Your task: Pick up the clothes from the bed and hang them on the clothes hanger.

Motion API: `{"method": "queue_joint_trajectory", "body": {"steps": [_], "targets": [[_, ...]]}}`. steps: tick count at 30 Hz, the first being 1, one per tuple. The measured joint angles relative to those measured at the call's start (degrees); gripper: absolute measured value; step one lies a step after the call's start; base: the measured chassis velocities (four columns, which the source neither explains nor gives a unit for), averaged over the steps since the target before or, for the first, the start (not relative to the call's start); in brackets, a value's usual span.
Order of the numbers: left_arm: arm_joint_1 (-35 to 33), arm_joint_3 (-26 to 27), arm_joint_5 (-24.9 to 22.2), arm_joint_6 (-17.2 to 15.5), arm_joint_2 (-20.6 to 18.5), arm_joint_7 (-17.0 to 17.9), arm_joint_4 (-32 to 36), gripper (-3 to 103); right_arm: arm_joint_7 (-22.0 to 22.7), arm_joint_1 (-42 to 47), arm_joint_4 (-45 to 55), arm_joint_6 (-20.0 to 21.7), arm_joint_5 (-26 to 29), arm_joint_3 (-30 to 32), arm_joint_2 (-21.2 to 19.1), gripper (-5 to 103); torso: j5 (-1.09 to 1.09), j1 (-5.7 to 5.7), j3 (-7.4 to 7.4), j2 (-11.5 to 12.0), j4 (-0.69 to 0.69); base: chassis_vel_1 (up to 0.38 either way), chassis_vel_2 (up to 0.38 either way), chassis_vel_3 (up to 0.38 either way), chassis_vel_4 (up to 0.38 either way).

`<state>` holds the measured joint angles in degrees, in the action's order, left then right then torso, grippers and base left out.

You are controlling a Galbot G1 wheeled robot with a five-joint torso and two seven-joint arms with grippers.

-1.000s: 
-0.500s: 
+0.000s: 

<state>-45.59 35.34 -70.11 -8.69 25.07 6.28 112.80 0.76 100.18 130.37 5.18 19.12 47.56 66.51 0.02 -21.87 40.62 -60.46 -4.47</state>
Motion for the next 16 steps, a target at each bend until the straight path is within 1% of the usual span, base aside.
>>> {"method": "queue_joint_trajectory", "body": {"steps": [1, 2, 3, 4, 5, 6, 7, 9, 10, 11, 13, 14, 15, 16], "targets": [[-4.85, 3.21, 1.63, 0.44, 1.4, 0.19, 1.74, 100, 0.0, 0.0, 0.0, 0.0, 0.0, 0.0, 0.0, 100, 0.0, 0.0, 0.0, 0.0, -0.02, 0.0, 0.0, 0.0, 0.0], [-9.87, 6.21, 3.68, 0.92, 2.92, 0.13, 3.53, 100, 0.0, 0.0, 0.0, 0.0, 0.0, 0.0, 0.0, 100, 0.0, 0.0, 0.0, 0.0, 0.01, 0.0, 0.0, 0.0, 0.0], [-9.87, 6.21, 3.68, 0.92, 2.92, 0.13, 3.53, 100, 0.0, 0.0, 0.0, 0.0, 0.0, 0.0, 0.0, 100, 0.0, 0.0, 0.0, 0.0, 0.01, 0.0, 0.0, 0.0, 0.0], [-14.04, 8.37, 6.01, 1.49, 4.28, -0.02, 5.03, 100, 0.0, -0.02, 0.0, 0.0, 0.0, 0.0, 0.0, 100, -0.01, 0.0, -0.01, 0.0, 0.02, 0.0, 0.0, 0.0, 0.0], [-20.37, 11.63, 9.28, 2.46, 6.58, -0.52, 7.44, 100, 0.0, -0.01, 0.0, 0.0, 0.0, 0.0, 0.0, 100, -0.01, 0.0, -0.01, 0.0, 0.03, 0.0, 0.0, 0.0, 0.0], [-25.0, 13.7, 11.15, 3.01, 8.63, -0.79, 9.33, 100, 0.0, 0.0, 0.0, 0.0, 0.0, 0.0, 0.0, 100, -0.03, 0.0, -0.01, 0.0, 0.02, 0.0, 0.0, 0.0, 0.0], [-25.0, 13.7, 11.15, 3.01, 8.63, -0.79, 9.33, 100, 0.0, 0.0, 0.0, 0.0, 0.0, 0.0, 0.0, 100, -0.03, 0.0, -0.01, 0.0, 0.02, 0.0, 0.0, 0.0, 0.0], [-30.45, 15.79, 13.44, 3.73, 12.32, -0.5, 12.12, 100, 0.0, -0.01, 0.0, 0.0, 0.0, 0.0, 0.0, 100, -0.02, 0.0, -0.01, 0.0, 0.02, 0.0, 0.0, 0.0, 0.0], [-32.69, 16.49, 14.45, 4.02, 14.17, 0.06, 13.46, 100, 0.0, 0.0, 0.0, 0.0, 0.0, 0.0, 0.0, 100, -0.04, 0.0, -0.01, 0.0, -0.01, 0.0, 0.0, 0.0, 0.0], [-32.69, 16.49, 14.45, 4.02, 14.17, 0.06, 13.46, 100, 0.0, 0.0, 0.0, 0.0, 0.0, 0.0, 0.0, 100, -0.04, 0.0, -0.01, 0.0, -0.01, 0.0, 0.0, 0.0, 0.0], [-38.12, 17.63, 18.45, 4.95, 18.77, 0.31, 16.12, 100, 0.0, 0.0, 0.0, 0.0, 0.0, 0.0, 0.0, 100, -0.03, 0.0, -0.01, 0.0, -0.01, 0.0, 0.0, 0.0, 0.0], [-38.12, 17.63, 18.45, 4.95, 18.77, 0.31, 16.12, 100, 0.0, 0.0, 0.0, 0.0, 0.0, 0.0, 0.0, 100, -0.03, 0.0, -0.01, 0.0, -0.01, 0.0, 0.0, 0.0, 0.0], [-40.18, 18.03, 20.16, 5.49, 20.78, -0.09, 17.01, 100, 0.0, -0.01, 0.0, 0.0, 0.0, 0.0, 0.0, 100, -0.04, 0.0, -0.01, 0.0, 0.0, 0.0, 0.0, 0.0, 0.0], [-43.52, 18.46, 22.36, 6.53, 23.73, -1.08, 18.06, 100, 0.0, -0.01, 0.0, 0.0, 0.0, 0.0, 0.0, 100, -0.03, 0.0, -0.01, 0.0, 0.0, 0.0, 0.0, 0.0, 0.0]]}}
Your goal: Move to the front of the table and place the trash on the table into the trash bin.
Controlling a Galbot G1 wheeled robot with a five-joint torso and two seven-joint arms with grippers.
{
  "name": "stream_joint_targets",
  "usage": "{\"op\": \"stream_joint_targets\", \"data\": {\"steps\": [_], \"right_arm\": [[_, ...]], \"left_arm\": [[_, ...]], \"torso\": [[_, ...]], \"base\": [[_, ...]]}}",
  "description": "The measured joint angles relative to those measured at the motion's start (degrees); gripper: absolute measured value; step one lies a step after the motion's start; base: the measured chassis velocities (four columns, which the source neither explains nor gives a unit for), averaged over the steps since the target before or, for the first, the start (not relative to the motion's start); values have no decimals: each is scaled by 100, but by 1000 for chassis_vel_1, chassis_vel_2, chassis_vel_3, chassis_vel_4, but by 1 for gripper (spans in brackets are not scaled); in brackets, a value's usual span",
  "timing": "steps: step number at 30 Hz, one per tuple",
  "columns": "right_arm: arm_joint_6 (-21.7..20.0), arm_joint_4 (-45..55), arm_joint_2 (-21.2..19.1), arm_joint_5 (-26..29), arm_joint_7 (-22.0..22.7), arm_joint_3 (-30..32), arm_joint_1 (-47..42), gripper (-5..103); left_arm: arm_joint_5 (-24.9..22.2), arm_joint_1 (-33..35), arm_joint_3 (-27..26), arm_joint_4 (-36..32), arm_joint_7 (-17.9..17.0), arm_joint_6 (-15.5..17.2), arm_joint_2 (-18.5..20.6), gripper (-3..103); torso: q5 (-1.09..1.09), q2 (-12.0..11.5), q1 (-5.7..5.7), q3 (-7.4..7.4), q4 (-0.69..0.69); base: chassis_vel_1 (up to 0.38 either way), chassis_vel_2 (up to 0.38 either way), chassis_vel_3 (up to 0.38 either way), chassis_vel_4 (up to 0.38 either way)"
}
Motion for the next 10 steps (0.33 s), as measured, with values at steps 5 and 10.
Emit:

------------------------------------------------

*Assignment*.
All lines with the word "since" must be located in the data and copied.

*Solution to this task*.
Motion API: `{"method": "queue_joint_trajectory", "body": {"steps": [_], "targets": [[_, ...]]}}`. steps: tick count at 30 Hz, the first being 1, one per tuple. The measured joint angles relative to those measured at the call's start (degrees); gripper: absolute measured value; step one lies a step after the call's start; base: the measured chassis velocities (four columns, which the source neither explains nor gives a unit for), averaged over the steps since the target before or, for the first, the start (not relative to the call's start); in brackets, a value's usual span.
  "description": "The measured joint angles relative to those measured at the motion's start (degrees); gripper: absolute measured value; step one lies a step after the motion's start; base: the measured chassis velocities (four columns, which the source neither explains nor gives a unit for), averaged over the steps since the target before or, for the first, the start (not relative to the motion's start); values have no decimals: each is scaled by 100, but by 1000 for chassis_vel_1, chassis_vel_2, chassis_vel_3, chassis_vel_4, but by 1 for gripper (spans in brackets are not scaled); in brackets, a value's usual span",

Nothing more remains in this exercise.